Come avrebbe reagito se si fosse presentato lì, adesso, e glielo avesse donato? Del resto, l’atmosfera era perfetta per elargire doni di quella festività che i terrestri chiamavano Natale. Sarebbe stato come quell’essere panciuto che aveva visto nei ricordi del suo ospite. Santa Claus, era il suo nome, se non sbagliava. Sì, sarebbe stato a dir poco perfetto.
E si sarebbe palesato realmente davanti a quell’uomo dal cuore infranto se non fosse avvenuta una cosa che lo aveva reso ancora più curioso ed eccitato: l’arrivo improvviso di alcune persone che avrebbero fatto meglio a stare nel loro nascondiglio, convinte di essere finalmente al sicuro.

 
*
 
Avevano usato il teletrasporto.
Su insistenza di Chichi, Goku aveva dovuto usare la sua tecnica speciale e condurre lei e Junior nel luogo esatto in cui si trovava Vegeta.
Trovarlo non era stato semplice. La sua aura era ridotta al minimo, e solo grazie alla perseveranza del Son e all’aiuto del giovane Gohan erano riusciti a raggiungerlo. Ma non senza un avvertimento da parte di quest’ultimo.
“Abbiate pietà di lui”.
Non era stati in grado di comprendere quelle parole sino a quando non avevano visto con i loro occhi quanto era avvenuto. E lì, avevano davvero dovuto raccogliere anche le briciole del coraggio che era loro rimasto, perché niente al mondo avrebbe mai potuto prepararli a una scena così straziante.

 
*
 
“Gohan…”.
“Fratellone… Ci sei?”.
Videl e Goten erano preoccupati proprio come gli altri, ma erano stati i soli ad aver avuto il coraggio di chiamarlo per nome e di chiedere con lo sguardo quello che la loro voce non sarebbe mai riuscita a domandare.
Gohan non aveva risposto immediatamente a quelle mute domande. Aveva chiuso gli occhi, aveva chinato leggermente il capo in avanti e aveva preso un bel respiro, deciso a non abbandonarsi al dolore che quelle visioni gli causavano.
Quando si era trattato di Trunks aveva solo visto. Ma ora… Ora, aveva sentito. Aveva sentito il suo stesso dolore aveva sentito la vita scivolare via dal suo corpo, esattamente come era avvenuto per lei.
Così, lo aveva saputo. Così, aveva saputo che Bulma, la loro geniale amica, non faceva più parte di quel mondo così triste e malandato.

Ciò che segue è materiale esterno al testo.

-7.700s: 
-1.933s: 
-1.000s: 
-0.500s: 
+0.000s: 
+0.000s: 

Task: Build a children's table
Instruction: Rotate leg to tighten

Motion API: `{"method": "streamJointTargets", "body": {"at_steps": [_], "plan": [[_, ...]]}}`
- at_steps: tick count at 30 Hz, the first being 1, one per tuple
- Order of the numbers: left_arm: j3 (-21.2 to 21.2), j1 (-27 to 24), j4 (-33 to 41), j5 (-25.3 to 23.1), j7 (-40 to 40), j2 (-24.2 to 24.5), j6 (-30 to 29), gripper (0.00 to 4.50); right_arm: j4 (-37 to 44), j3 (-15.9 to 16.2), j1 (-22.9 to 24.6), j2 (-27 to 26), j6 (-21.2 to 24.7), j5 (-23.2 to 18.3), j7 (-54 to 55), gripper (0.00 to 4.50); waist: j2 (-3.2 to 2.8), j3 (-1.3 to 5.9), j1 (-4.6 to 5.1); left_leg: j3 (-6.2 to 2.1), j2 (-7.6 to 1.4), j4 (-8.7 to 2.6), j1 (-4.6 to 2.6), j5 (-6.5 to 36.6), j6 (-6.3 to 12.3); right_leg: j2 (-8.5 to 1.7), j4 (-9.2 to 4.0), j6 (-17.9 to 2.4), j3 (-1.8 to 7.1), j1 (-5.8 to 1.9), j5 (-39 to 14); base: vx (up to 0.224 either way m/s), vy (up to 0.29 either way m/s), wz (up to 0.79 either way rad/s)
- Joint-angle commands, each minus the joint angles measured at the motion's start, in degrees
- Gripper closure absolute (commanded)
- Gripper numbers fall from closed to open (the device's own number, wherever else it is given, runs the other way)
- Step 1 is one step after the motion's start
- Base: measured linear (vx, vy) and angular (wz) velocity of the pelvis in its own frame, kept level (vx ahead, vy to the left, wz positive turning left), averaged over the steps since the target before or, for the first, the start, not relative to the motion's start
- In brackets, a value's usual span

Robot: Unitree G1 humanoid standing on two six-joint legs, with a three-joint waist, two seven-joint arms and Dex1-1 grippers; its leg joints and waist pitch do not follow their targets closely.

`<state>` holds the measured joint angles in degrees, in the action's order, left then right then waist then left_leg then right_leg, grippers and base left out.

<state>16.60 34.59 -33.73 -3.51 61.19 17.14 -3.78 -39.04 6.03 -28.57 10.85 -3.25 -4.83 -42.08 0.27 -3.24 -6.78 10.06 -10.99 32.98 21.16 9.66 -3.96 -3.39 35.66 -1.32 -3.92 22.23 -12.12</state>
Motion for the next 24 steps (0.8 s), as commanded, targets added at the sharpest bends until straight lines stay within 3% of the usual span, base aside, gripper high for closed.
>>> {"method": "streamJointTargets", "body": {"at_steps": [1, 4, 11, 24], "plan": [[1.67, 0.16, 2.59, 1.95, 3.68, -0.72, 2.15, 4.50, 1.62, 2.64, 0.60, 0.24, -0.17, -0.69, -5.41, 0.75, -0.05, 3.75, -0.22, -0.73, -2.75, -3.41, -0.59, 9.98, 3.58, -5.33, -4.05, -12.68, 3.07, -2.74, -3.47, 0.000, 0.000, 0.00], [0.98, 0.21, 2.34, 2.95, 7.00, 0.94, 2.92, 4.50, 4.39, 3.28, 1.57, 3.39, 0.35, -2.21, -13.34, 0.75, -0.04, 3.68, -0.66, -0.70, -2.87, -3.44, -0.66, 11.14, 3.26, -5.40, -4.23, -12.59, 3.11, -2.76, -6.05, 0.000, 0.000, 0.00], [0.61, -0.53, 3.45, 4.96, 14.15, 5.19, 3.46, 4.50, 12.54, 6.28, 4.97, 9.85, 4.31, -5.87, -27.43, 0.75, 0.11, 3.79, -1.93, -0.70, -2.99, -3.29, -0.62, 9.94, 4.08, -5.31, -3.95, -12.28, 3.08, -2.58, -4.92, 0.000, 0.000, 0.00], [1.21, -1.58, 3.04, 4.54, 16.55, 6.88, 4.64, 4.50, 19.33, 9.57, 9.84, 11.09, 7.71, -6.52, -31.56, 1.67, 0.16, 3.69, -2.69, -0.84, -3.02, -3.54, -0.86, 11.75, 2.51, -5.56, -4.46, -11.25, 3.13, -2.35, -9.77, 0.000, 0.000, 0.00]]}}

Sì, lui c’era. Ma era anche da un’altra parte. Solo che spiegarlo a Goten e a tutti gli altri non sarebbe stato semplice.

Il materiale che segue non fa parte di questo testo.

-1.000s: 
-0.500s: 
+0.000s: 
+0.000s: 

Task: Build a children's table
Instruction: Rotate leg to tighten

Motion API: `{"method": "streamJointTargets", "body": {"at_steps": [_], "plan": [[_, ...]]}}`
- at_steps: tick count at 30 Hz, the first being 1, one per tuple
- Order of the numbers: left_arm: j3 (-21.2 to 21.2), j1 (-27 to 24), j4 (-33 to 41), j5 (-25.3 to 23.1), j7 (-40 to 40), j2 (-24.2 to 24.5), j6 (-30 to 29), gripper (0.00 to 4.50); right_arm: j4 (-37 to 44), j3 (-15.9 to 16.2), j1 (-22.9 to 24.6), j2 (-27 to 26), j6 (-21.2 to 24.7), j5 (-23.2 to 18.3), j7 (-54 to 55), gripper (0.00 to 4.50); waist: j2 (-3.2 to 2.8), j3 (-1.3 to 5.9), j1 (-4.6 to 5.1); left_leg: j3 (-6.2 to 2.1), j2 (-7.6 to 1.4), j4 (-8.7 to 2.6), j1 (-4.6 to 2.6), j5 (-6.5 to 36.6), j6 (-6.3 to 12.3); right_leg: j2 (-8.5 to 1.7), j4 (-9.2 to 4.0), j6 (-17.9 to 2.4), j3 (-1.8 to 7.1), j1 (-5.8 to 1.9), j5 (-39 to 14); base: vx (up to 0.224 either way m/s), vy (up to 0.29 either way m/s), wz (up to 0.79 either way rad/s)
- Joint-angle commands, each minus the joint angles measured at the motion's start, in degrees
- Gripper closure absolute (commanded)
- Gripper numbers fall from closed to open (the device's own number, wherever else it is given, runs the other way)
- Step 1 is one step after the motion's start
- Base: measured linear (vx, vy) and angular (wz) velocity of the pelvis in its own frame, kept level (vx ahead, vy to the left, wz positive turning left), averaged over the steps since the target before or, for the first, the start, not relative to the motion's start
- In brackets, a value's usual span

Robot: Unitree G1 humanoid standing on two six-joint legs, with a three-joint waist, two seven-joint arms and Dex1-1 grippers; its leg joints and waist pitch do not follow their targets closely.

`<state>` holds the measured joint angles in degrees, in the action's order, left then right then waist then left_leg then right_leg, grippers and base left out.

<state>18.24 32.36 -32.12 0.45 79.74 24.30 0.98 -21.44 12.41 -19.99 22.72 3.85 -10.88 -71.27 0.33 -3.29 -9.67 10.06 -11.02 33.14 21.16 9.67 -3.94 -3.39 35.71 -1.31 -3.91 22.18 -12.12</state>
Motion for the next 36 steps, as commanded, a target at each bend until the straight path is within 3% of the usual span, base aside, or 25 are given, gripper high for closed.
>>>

Perché lui era lì fisicamente, era vero, ma la sua mente era con suo padre, sua madre e con Junior e ora, era anche con quel povero disgraziato che rispondeva al nome di Vegeta.
Dove avrebbe trovato il coraggio di rivelare a tutti quanto aveva visto? Quali parole avrebbe dovuto usare per spiegare il dolore, il senso di smarrimento e di vuoto che provenivano dalla pallida ombra del guerriero che aveva cercato di ucciderli in un passato neanche troppo remoto?
Stava soffrendo sin dentro l’anima, Gohan. E avrebbe voluto risparmiare quella sofferenza a chi amava.
Ma non poteva.
Quei visi familiari, quegli occhi innocenti, volevano che lui li rendesse partecipi degli eventi, per quanto tristi e sconvolgenti potessero rivelarsi.
“Lo hanno trovato” – aveva esordito, ingoiando il groppone che gli si era formato in gola – “Lo hanno trovato…”.
“Che sollievo…”.
“Già, figliola! Ma che vi avevo detto? Ha la pellaccia dura quel Vegeta! Avrà solo avuto bisogno di schiarirsi le idee e… E…”.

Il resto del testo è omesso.